Successful Mentoring

The Key to Successful Mentoring

Successful Mentoring

More and more of us are using mentors to help us build our careers and, hopefully, succeed in the professional world. While the idea of coaching is not new, technology and greater awareness have opened up the world of successful mentoring to a much wider portion of the working population.

Entrepreneurs have always mentored each other over the years and it’s certainly a big part of higher education. With so much coaching resource available then, what separates a mediocre mentor from a great one?

The answer is quite simple: Inspiration.

Mentors can be found in many workplaces today, particularly large corporations, usually helping those who want to develop their careers.

Anyone can become a mentor. It’s a role that can be rewarding for the coach as well as the person being mentored. But it’s also a huge responsibility and requires careful thought and preparation on both sides.

Ideally, mentors should have certain core characteristics that set them apart from your average teacher.

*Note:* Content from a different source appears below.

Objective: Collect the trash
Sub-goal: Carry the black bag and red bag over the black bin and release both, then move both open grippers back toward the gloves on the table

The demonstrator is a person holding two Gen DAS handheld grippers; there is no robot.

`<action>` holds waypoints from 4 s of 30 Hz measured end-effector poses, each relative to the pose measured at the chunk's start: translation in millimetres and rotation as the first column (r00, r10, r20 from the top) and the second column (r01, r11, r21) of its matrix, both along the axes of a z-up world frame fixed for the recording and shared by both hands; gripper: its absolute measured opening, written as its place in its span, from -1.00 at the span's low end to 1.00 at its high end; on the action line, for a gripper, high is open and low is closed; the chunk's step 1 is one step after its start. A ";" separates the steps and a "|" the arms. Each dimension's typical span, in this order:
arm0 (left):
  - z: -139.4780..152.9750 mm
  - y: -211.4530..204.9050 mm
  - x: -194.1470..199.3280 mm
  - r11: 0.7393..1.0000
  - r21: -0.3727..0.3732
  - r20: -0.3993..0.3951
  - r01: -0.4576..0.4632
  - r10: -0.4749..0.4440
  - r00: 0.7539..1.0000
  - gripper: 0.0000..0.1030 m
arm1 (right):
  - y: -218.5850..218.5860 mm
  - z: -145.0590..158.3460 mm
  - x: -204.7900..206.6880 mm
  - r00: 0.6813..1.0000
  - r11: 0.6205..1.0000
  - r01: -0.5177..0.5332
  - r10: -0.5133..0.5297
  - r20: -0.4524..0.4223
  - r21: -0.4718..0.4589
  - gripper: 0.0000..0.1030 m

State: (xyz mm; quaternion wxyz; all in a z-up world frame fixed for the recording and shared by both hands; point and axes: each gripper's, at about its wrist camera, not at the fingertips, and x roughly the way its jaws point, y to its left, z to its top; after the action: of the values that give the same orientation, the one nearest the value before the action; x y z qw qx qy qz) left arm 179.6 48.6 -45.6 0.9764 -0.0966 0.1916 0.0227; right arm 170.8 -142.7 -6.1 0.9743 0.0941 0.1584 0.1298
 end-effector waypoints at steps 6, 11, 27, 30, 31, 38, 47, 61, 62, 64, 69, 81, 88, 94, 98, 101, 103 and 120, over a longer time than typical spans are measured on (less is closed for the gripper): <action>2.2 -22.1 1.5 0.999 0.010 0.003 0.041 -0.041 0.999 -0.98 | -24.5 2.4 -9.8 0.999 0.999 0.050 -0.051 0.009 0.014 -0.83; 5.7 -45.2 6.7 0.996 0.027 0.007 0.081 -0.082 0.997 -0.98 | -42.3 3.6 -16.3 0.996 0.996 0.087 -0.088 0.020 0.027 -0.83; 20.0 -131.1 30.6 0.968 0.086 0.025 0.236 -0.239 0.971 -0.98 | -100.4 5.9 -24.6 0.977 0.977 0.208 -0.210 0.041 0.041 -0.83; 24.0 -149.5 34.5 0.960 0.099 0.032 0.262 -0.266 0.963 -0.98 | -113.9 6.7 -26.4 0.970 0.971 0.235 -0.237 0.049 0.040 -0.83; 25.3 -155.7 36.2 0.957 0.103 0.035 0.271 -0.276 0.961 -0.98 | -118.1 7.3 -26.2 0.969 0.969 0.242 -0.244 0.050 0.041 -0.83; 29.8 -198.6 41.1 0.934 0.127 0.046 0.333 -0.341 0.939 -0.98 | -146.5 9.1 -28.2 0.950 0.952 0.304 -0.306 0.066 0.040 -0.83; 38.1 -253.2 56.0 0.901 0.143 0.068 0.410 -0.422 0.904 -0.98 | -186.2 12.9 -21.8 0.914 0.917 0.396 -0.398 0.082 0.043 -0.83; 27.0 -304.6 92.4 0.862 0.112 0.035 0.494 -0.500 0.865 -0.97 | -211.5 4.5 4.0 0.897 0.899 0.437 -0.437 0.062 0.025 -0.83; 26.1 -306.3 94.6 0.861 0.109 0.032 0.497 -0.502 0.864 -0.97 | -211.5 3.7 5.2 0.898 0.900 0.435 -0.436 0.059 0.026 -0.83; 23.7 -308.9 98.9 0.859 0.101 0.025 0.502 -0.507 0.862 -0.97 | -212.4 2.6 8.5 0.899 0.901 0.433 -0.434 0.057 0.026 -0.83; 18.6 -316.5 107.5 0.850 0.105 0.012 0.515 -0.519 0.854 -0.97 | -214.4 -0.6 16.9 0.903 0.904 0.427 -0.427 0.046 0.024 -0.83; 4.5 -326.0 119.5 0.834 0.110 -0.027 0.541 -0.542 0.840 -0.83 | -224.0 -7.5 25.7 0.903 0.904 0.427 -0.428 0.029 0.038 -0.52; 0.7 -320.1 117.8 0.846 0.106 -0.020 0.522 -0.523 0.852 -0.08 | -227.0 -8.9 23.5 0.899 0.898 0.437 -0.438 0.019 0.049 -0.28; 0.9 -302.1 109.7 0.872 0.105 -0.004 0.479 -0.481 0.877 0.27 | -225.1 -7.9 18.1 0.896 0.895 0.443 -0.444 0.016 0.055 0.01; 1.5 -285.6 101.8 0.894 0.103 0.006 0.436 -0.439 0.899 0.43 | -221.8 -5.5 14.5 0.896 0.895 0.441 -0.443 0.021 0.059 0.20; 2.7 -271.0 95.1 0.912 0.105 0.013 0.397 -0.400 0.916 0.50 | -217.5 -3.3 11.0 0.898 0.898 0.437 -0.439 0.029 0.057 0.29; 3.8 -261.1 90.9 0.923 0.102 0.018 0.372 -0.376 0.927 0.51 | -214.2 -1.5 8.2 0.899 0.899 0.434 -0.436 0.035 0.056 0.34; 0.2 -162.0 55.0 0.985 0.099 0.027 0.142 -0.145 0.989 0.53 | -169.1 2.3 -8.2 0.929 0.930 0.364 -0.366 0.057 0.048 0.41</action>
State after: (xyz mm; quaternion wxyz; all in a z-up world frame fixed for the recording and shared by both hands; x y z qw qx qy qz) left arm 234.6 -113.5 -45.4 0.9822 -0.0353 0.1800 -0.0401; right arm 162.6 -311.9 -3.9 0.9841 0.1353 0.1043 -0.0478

As a successful mentor you need to believe in the person who you are mentoring. This is not always easy in a company where your charges are often foisted upon you by circumstances.

You want your mentee to feel confident in letting down their guard and discussing things honestly with you. That takes a lot of work and getting to know the person on a more intimate level.

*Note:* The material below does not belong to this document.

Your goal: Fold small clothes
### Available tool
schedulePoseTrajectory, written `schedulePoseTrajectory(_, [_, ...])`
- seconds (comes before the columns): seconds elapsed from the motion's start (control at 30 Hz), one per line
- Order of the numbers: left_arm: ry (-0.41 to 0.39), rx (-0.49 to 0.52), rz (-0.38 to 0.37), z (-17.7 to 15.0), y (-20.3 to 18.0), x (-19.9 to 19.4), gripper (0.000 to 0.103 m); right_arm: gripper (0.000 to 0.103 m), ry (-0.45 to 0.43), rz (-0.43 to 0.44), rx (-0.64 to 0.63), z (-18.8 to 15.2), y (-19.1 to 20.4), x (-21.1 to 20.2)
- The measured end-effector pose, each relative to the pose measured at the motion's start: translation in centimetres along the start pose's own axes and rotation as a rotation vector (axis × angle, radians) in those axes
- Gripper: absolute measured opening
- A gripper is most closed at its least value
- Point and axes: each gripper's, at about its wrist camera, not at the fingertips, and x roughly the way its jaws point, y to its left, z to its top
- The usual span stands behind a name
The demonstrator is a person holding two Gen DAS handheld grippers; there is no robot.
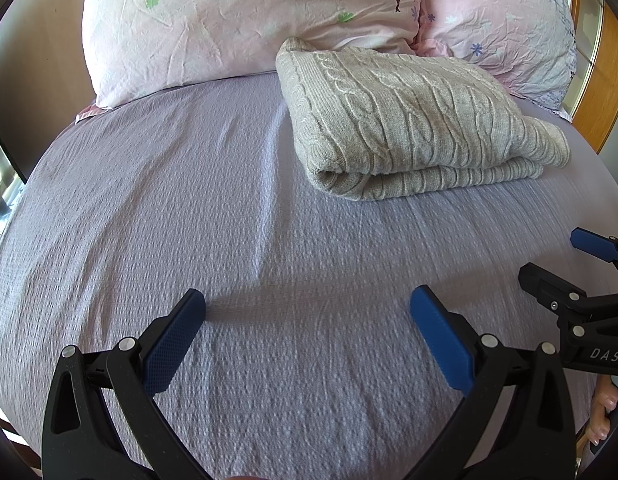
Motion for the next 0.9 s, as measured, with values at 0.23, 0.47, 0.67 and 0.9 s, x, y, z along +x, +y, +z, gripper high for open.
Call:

A great mentor is not afraid to be honest, even if it hurts the mentee’s feelings. Only then can they help an individual develop their potential, navigate the politics of management and leadership and aim higher.

Successful mentoring is also a two way street. While you may be providing the bulk of the support to your mentee, you’re going to learn from the as well.

Finally, and most importantly, mentors need to inspire and help their charges move beyond where they are now.

The Key to Successful Mentoring

Commitment on your part is crucial to successful mentoring.

This is not an ad hoc relationship that you can dip into and out of whenever you like. It means being there when your mentee needs you most.

Many businesses are starting to looking further afield when choosing good mentors – they understand that outside knowledge and expertise can be invaluable. You could, therefore, find yourself mentoring someone from a totally different industry sector than you are used to.

Good listening skills are vital too though they’re not always an easy thing to develop. Really listening as opposed to ‘just listening’ is something you develop consciously.

If you’re a good mentor, the chances are you will spend a good deal more time listening than you spend talking.

Mentors also need to be able to see the other side of things and for that you must have compassion and understanding. That also means you need to care a good deal.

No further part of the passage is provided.